[[ Data supplied, beginning ]]
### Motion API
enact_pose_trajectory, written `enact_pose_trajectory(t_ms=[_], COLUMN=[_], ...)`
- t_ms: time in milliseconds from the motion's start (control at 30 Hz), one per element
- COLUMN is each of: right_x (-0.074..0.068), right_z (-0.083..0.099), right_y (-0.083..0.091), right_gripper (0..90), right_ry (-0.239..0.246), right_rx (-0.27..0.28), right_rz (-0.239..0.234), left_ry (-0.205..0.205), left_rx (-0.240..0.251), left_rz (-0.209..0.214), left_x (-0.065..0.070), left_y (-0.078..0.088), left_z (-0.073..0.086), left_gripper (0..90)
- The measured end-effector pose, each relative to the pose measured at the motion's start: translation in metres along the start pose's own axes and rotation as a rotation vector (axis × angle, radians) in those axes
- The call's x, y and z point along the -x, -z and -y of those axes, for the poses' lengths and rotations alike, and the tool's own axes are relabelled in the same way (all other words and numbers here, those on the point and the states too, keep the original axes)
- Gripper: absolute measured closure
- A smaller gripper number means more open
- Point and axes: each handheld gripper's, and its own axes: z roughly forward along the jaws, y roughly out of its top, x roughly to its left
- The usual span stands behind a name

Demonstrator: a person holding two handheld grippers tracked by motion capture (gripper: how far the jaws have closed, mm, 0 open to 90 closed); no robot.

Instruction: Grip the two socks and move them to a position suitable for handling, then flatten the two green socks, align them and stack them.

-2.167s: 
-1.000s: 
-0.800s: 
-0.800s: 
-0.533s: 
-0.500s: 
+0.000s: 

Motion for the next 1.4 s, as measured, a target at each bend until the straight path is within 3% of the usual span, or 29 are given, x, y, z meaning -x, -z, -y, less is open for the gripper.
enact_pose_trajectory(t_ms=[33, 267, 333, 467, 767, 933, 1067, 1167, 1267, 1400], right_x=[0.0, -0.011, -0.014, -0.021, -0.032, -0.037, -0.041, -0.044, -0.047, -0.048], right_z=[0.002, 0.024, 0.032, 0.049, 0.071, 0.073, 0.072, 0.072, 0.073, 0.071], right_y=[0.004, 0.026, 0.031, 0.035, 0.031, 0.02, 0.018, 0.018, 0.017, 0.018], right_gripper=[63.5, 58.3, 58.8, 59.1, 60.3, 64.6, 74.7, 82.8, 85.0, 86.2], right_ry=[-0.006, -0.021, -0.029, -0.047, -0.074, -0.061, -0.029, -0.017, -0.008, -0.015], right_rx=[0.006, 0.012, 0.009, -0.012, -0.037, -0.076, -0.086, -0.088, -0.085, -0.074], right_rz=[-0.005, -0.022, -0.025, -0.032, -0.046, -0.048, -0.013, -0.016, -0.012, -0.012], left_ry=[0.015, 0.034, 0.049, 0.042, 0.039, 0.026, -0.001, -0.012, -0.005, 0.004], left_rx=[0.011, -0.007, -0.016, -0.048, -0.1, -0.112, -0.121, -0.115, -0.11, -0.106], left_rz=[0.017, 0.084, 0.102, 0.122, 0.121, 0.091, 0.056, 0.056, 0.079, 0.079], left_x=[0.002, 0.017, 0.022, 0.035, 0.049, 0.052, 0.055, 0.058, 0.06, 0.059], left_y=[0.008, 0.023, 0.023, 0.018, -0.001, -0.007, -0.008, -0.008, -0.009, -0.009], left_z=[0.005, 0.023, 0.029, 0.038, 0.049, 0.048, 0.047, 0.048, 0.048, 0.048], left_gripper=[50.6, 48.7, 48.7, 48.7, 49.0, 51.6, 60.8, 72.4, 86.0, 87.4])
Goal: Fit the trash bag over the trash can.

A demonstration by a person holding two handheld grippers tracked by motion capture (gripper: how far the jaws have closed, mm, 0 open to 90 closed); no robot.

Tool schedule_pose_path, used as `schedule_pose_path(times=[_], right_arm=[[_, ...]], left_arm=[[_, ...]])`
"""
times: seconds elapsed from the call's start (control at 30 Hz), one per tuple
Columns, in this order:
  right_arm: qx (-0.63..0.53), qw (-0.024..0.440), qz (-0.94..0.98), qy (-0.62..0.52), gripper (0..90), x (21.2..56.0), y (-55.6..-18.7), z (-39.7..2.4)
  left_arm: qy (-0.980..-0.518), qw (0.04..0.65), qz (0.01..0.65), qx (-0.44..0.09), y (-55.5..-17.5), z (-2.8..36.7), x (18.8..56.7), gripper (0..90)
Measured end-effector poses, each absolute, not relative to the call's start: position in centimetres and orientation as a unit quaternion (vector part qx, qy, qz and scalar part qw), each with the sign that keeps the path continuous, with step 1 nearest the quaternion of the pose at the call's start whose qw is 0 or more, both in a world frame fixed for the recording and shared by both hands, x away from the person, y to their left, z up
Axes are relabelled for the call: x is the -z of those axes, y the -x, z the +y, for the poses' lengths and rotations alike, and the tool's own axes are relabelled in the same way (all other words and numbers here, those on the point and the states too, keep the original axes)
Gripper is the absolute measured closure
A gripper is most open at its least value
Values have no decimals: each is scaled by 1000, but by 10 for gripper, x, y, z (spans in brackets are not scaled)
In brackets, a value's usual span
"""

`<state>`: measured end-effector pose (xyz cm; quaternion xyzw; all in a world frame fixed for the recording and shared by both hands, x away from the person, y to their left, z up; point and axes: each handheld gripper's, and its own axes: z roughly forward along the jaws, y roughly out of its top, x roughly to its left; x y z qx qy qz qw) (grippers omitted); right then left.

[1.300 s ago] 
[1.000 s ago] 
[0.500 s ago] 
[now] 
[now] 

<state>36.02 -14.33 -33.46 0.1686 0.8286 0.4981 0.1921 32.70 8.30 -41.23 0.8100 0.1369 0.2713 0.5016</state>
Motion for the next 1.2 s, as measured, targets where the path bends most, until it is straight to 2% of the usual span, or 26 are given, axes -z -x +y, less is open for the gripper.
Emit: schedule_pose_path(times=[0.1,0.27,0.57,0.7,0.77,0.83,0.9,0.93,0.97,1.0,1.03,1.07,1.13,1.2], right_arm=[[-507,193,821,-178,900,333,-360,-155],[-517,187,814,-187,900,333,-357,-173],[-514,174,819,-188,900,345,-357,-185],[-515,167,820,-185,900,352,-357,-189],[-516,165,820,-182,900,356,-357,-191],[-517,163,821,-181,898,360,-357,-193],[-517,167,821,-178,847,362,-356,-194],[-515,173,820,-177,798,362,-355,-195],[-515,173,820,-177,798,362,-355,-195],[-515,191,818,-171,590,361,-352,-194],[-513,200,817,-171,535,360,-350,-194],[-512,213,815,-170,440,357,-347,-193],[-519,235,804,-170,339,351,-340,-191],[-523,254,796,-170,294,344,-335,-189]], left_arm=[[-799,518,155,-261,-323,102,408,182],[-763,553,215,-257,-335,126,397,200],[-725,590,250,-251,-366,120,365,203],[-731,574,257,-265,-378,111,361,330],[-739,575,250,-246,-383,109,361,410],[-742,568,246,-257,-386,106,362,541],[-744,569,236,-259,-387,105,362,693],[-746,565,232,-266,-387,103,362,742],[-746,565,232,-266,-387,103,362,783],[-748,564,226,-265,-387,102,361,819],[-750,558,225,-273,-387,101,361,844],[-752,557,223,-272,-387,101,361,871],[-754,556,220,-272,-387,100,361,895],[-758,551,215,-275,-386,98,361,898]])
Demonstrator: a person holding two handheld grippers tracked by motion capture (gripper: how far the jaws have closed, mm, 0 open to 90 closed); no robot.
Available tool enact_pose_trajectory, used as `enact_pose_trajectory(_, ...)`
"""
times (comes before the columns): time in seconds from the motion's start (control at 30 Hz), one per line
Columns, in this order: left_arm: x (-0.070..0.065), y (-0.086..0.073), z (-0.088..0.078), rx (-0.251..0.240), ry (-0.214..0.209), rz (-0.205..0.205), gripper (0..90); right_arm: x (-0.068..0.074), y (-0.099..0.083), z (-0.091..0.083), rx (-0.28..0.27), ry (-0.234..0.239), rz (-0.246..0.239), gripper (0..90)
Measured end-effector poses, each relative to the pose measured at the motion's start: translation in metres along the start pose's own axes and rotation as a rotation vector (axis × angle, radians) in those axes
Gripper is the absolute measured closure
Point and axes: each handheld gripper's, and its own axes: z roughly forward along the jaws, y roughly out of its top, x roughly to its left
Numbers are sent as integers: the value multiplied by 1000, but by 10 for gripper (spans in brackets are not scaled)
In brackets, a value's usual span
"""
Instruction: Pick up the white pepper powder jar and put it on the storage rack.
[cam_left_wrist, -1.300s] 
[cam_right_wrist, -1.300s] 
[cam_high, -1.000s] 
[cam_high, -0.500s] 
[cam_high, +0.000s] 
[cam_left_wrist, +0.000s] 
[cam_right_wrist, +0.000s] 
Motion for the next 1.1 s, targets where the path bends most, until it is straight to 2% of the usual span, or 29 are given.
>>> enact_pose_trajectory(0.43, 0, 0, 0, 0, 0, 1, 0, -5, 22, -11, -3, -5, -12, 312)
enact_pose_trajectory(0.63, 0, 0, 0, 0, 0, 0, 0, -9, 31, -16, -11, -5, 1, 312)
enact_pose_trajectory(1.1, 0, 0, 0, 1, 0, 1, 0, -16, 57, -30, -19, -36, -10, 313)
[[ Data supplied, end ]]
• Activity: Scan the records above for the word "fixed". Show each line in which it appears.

• Solution for this exercise:
Measured end-effector poses, each absolute, not relative to the call's start: position in centimetres and orientation as a unit quaternion (vector part qx, qy, qz and scalar part qw), each with the sign that keeps the path continuous, with step 1 nearest the quaternion of the pose at the call's start whose qw is 0 or more, both in a world frame fixed for the recording and shared by both hands, x away from the person, y to their left, z up
`<state>`: measured end-effector pose (xyz cm; quaternion xyzw; all in a world frame fixed for the recording and shared by both hands, x away from the person, y to their left, z up; point and axes: each handheld gripper's, and its own axes: z roughly forward along the jaws, y roughly out of its top, x roughly to its left; x y z qx qy qz qw) (grippers omitted); right then left.

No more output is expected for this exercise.